How to reboot the FDA
In the United States, there’s just one way to sell a medical drug or device: Get it approved by the Food and Drug Administration, a century-old institution with thousands of reviewers who rigorously check evidence to ensure drugs and devices are effective and safe. That sounds like a good thing, but a growing number of people and institutions — including the Defense Department — aren’t so sure. They argue that there are too many drugs and products bound up in regulatory review that could save lives, if only the government’s health care agency wasn’t so hidebound and slow.
That argument swayed some congressional Republicans, who last month attempted to go around the FDA and give the Defense Department authority to approve its own medical products. The move was beaten back in a joint assault from congressional health staff and the FDA itself.
While the Pentagon’s insurgency has ended, calls for alternatives to FDA approval have not. The agency has long been targeted by critics who blame its review process for drugs that are too expensive and too slow to reach market — arguing that if we really want more and cheaper drugs in the future, we must reform or even scale back the FDA’s role. That’s far from a unanimous view; much of the medical community deeply trusts the FDA and its stamp of approval, and the nation’s powerful drug industry has a vested interest in preserving the current system. But a number of ideas, both radical and nuanced, have been proposed for how the process could work differently. Here’s a look at five proposals that could create new paths to drug approvals or transform the way FDA operates.
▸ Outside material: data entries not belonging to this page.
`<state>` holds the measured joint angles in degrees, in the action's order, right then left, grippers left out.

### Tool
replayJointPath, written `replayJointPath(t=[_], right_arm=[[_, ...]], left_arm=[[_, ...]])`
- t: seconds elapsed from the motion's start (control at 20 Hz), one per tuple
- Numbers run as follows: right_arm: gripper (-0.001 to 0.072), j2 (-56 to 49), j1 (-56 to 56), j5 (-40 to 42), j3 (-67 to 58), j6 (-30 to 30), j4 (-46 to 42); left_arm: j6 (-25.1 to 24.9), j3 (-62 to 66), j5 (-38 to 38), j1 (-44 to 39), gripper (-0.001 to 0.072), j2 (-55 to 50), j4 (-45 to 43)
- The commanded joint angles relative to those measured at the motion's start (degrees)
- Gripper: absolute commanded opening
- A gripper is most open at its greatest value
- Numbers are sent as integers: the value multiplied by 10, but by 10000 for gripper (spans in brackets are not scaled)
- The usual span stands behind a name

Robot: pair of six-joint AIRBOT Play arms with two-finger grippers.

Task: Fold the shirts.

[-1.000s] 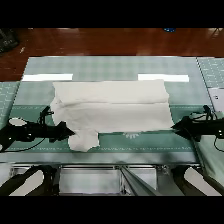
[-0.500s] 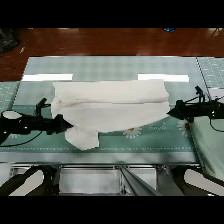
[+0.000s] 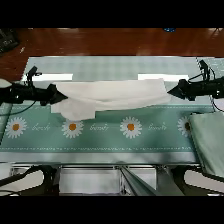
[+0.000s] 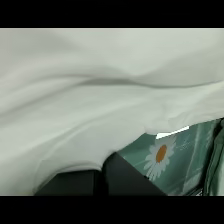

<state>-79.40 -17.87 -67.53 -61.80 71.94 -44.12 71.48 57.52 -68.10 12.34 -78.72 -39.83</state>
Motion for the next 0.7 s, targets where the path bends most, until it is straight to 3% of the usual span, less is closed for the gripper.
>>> replayJointPath(t=[0.0, 0.15, 0.4, 0.45, 0.5, 0.55, 0.65], right_arm=[[23, -70, 13, 32, -79, 22, 21], [23, -134, 13, 34, -138, 35, 35], [30, -204, 21, 57, -174, 34, 59], [187, -212, 23, 70, -174, 35, 61], [428, -215, 24, 78, -174, 33, 60], [416, -214, 24, 77, -176, 20, 60], [416, -202, 5, 35, -196, 13, 56]], left_arm=[[53, 150, -14, -16, 18, -120, 0], [85, 253, -38, -18, 18, -212, -3], [88, 311, -24, -19, 21, -290, -2], [88, 311, -18, -19, 138, -298, -2], [88, 311, -25, -19, 460, -303, -2], [87, 311, -39, -16, 509, -304, -4], [87, 340, -108, 11, 509, -303, -24]])
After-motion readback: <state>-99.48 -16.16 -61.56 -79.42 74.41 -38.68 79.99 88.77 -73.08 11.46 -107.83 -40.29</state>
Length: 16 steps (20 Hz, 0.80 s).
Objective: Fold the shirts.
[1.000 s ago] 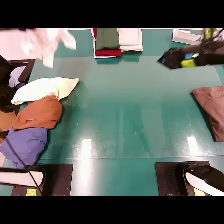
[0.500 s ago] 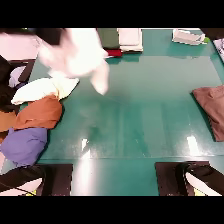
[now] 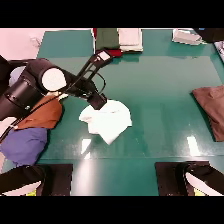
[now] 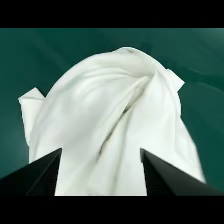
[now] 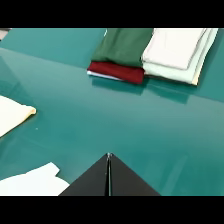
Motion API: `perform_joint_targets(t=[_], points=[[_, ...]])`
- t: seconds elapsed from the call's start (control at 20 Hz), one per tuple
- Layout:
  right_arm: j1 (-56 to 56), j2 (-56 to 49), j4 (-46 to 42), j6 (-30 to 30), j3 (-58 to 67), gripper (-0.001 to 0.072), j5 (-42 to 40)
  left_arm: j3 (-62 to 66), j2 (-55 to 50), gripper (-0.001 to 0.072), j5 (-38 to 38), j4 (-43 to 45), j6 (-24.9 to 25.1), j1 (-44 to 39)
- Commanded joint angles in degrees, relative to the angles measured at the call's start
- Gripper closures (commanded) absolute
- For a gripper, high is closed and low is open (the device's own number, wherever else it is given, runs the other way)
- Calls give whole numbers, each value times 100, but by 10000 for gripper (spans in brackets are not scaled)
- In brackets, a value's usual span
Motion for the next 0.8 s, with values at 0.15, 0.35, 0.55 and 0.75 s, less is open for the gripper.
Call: perform_joint_targets(t=[0.15,0.35,0.55,0.75], points=[[2,-199,2,2,4,693,280,-114,-63,115,-492,236,-603,1593],[2,-219,-4,2,4,693,269,-577,-315,115,-920,-208,-551,1847],[2,-223,-7,2,4,693,264,-1143,-721,116,-553,-369,-299,1467],[2,-262,-4,2,4,693,341,-1209,-1322,317,-511,-376,-304,1344]])
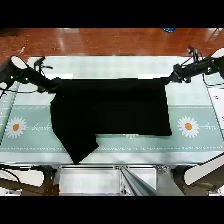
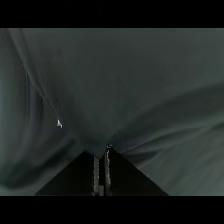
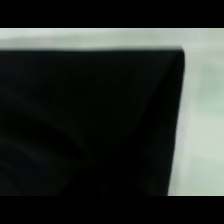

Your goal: Fold the shirts.

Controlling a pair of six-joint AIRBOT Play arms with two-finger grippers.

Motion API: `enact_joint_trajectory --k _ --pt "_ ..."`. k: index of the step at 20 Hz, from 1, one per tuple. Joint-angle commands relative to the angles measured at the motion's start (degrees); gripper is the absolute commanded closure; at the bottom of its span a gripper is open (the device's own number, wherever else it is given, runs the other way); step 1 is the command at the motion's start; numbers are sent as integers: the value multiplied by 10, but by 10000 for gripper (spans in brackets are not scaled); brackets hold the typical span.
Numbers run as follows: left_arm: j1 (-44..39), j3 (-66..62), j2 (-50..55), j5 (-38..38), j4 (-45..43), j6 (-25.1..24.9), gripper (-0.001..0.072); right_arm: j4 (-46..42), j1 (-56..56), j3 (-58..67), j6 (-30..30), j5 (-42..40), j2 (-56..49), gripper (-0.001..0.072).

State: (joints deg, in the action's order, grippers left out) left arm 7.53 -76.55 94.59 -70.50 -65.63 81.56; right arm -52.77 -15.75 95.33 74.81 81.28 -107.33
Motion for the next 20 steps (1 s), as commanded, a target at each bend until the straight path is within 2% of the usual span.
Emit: enact_joint_trajectory --k 1,7,8,9,10,15,18,20 --pt "-3 34 1 -47 -26 -14 685 -35 -1 -54 0 43 -1 689" --pt "-3 34 1 -45 -51 -14 685 -51 -1 -76 3 35 -1 687" --pt "-4 34 1 -46 -50 -13 647 -52 -1 -76 15 28 -1 596" --pt "-6 33 1 -52 -49 -9 427 -52 -1 -76 26 22 -1 369" --pt "-8 33 1 -62 -51 -10 207 -51 -1 -76 28 21 0 302" --pt "11 28 -37 -124 -51 8 199 -94 -2 -89 28 33 54 303" --pt "49 87 -119 -121 -69 17 199 -144 -2 -180 30 -19 158 303" --pt "91 171 -191 -110 -72 17 199 -148 -8 -278 30 -54 233 302"
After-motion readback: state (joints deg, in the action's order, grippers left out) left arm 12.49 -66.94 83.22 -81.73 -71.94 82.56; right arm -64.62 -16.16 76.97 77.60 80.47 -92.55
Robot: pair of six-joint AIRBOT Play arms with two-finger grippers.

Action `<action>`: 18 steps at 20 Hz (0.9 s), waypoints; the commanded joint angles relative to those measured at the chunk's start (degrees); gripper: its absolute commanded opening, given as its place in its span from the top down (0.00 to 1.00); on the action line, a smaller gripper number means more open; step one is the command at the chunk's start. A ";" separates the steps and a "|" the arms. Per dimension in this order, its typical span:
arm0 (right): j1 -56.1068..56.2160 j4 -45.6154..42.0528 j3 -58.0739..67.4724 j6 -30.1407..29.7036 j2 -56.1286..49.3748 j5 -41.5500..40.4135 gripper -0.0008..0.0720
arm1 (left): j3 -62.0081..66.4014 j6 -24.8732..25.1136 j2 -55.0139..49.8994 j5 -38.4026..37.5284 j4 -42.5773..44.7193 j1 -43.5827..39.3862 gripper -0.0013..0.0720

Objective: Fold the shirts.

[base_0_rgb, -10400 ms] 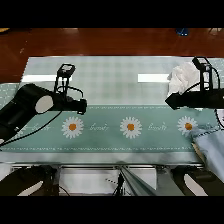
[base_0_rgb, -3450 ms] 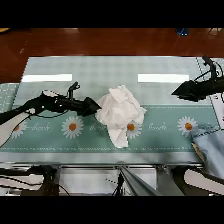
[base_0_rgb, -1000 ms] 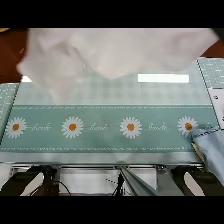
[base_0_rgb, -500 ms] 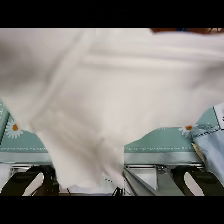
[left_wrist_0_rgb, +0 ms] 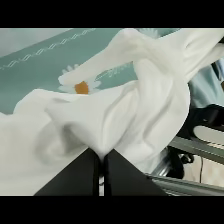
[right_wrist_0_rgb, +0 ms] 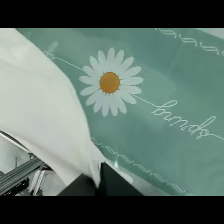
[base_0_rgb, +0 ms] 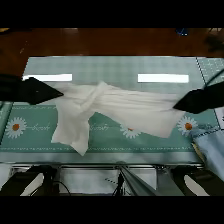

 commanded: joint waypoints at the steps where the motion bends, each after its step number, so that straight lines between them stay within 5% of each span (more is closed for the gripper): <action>1: 4.22 -2.12 -3.91 -2.95 -10.23 -14.47 0.94 | -7.80 7.74 -7.89 12.48 -0.39 -2.84 0.95; 6: 1.92 -5.73 -3.91 -0.37 -18.62 -33.18 0.94 | -7.72 11.50 -22.18 30.08 -0.61 -4.04 0.95; 9: -0.87 -5.66 -3.91 3.26 -19.34 -36.63 0.94 | -7.74 11.32 -26.73 33.42 -3.21 -4.31 0.94; 11: -1.07 -5.90 -3.91 3.04 -19.34 -36.41 0.94 | -7.74 11.37 -29.16 30.51 -4.96 -4.79 0.87; 14: -1.03 -5.42 -3.91 3.02 -19.12 -36.13 0.94 | -6.54 8.70 -28.65 23.76 -5.14 -2.40 0.42; 18: -1.03 -6.51 -3.91 0.52 -17.99 -35.15 0.94 | -0.46 3.48 -22.56 3.45 5.90 12.68 0.36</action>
Option 1: Skip FDA. That’s the preference of the Right-to-Try movement, which has argued that the agency should get out of the way and let terminally ill patients decide how much risk they’re willing to take on unproven treatments. “We don’t necessarily see it as an alternative to the FDA,” said Christina Sandefur of the Goldwater Institute, which has championed the initiative. “Right to Try is an alternative pathway for patients who need immediate access and can’t get it any other way.”
Under Right-to-Try legislation — which is on the books in more than three dozen states, has passed the Senate and currently is in front of the House of Representatives — terminally ill patients can work with doctors and insurers to get access to in-development treatments, if the drug company grants necessary permissions.
“We have an entity that has essentially substituted its own judgment for the judgment of the patient,” Sandefur said. “I would like to see an FDA that operates more like our FDA did when it was first founded: It just ensured that patients had information, and that it was accurate.”
The flip side: Despite the widespread adoption of Right-to-Try laws, there’s little evidence that companies are willing to take the risk. Sandefur puts some blame on the FDA itself, saying drug companies fear that if patients try an experimental therapy and have an adverse reaction it could jeopardize their chance of getting the treatment approved. And the FDA already accommodates many terminally ill patients’ requests for access through its own experimental drug pathways, which critics of Right to Try say renders the Goldwater-backed movement unnecessary.
Physicians and researchers also warn that without FDA safety reviews, patients aren’t equipped to judge what’s an appropriate risk. “We as Americans have tried that. And it was terrible,” said Holly Fernandez Lynch, a professor at the University of Pennsylvania who has studied tragedies from unregulated drugs, like the deaths of more than 100 Americans from a single product’s mass poisoning in 1937. “And that’s why we have the FDA that we have.”
Option 2: Let the market decide. Conservative economists like Tomas Philipson, who sits on the White House Council of Economic Advisers, have argued that FDA should approve drugs and devices using limited early data and then revise its decisions later. For instance, drug developers could get a temporary license to sell a fixed amount of a drug — companies with more compelling early evidence could sell more and companies with a riskier product would be allowed to sell less. The companies would apply for expanded approvals as more data are collected.
“Partial approvals make sense to me,” said Darius Lakdawalla, a USC health economist who has argued for the idea alongside Philipson. In Lakdawalla’s vision, FDA would deny only “egregiously unsafe drugs,” and health insurers and doctors could then make decisions about what they would pay to cover or choose to prescribe.
“I don’t think FDA’s role should be to decide on risks and benefits in difficult cases,” added Lakdawalla, who thinks market power, not government oversight, should be playing a larger role in health care. “Making a single value determination for the entire country seems impossible from an economist’s perspective. Imagine if the U.S. government could determine which car Americans could drive, and you could only choose six.”